The City of Toronto, which has insisted for years it cannot escape a fiscal straightjacket created by the province, could be debt-free by 2010, according to an independent panel, wrote the National Post Feb. 22. Authored by six eminent Torontonians hand-selected by the mayor, the report identifies up to $3.5-billion that could be squeezed out of city assets – either by selling them or finding other ways to extract more money from them – and urges council to axe $50 million in spending this year and $150 million in future years.
Mayor David Miller appointed the panel, which included York University president emerita Lorna R. Marsden, under pressure last fall from opponents who argued there were better ways to put the city on a stable financial footing than implementing new land-transfer and vehicle-ownership taxes.
- Marsden also serves on the senior advisory panel to Canada's auditor general and is the author of several books on economic sociology, wrote the Toronto Star Feb. 22.
- The 86-page document, produced by a six-member panel drawn from business, academia and organized labour, promises hundreds of millions in savings and new revenues in the short term, and billions in the long-term, if the city takes its advice, wrote The Globe and Mail Feb. 22., which also noted Marsden’s participation on the panel.
Subway cash is still stuck in transit
It's the big question surrounding the Spadina subway expansion to York University and the 905, wrote The Toronto Sun Feb. 22 – where's the money? A day after Mississauga Mayor Hazel McCallion ripped Ottawa for apparently taking too long to fund her city's new rapid bus line, TTC chairman Adam Giambrone joined in the growing chorus of GTA politicians tired of waiting for the feds to pry open their purse strings.
"You heard Hazel McCallion's frustration that it took a year for the federal government to actually fund the money – we're having the same problems with the subway," Giambrone said. "We still don't have the money they said they'd give us for the Spadina extension. We don't have it. So we understand exactly where Mississauga's coming from."
It's been almost a year since last March 6, when Prime Minister Stephen Harper and Finance Minister Jim Flaherty stood alongside Premier Dalton McGuinty and then-Ontario finance minister Greg Sorbara at Parc Downsview Park to announce $4.5 billion for transit and roads.
Included in the announcement was a $697-million pledge from the feds to help fund the expansion of the Spadina subway line by 8.6 km to York University and to the Vaughan Corporate Centre. The province has already put up their $670 million for the extension. That money now sits in a trust fund for the subway extension.
Think tank, thinking tanks
I was a panellist at a York University Security and Defence Forum event last March, wrote Matthew Gravelle in a letter replying to a critic of research funding policies of the Department of National Defence, in The Globe and Mail Feb. 22. The views presented included the following: Afghanistan's status as a "failed state" is a construction that allows Western agents to act with near-impunity; Canada's policy of a "Responsibility to Protect" is incompatible with a trade policy that turns a blind eye to, for example, human-rights violations committed by Canadian mining companies abroad; and the Afghan mission represents a kind of unending "new war" that is compatible with state and industry objectives in a post-modern condition.

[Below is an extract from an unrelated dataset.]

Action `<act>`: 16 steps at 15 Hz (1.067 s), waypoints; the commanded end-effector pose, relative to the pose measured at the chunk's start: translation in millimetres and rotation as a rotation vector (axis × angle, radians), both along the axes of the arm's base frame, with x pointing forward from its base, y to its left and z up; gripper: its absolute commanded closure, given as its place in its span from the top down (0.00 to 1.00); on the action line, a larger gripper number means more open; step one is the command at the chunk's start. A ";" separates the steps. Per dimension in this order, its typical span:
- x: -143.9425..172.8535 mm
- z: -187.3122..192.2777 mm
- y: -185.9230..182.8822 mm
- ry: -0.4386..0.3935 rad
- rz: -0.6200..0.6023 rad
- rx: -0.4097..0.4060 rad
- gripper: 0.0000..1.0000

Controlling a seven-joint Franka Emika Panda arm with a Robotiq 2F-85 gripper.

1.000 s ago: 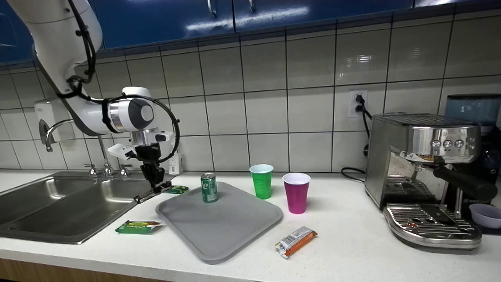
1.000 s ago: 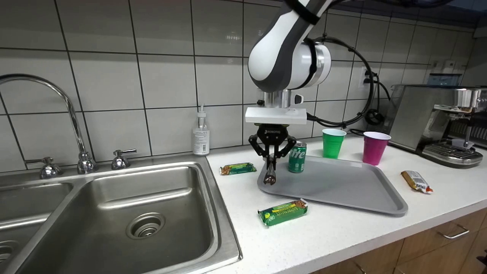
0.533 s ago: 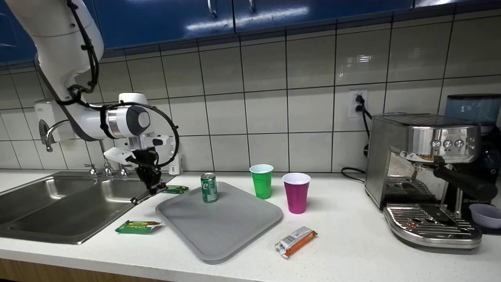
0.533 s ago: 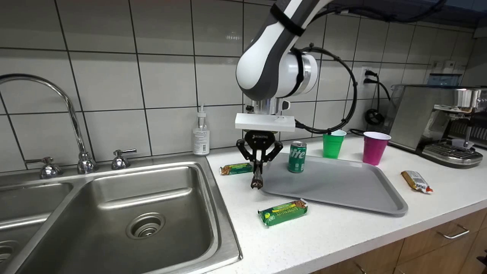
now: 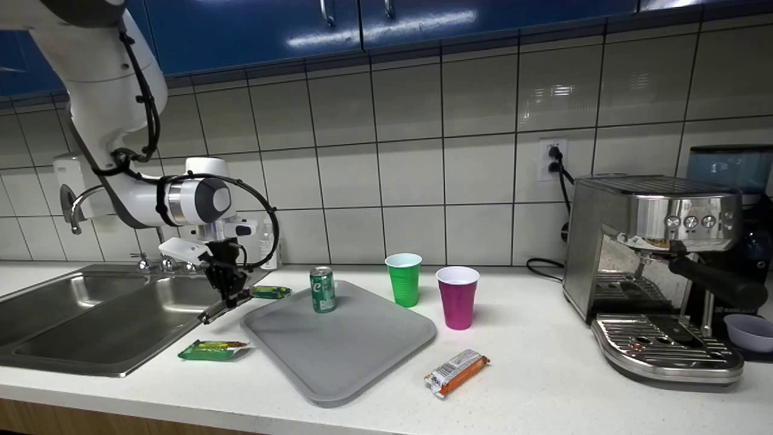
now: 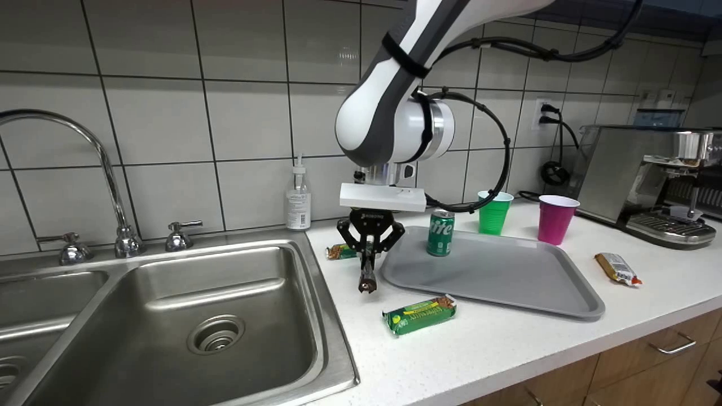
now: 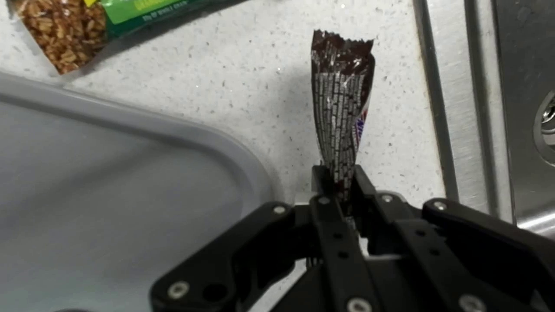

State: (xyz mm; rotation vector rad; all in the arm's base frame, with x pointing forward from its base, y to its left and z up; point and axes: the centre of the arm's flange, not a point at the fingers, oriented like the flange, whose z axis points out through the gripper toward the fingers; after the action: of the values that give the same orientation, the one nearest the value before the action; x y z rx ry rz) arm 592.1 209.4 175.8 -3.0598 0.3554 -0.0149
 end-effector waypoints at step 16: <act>18.4 19.6 -18.9 -0.009 -0.031 0.042 1.00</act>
State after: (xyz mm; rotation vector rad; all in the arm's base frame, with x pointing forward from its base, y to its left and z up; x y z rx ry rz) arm 608.0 203.1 176.4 -3.0244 0.3607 -0.0310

Academic jargon aside, these are hardly endorsements of DND's policies and philosophies, despite being made possible by DND funding, wrote Gravelle. Moreover, isn't it simply possible that academics funded by public money could come to believe that the mission in Afghanistan is in the Canadian national interest?
Grad’s research and perseverance nets a bestseller
Long-time Newmarket resident and York alumna Vali Stone (BA ’95) just seems to have a way with words, which is definitely a good thing, wrote the Era-Banner (Newmarket-Aurora, Ont.) Feb. 19. That talent certainly comes in handy when one decides to pursue a writing career.
Over the years, Stone got married, had a son and a daughter, and finished her degree in York University’s Faculty of Arts. Things were busy, but Stone said she devoted whatever time she could to writing and ensuring her skills remained sharp. The libraries in Toronto, Newmarket and at York became like second homes to her during the nearly three years she spent reading and researching her book Cops Don’t Cry.
After finally hearing from a publisher who wanted the book within nine months, Stone completed the work, which was well received by critics and families of police officers and went on to become a national best seller. The book became a teaching aide and Stone was also contacted to help turn it into a documentary, which has gone on to also become a teaching tool.
York composer’s work will premiere at choral festival
Composer Michael Coghlan, a professor in York’s Faculty of Fine Arts, was commissioned to write a piece of music specifically for the third annual Mississauga Choral Festival, wrote the Mississauga News Feb. 19. He will be at the event to discuss the song, Three Songs of Pan, which will make its world premiere on Saturday.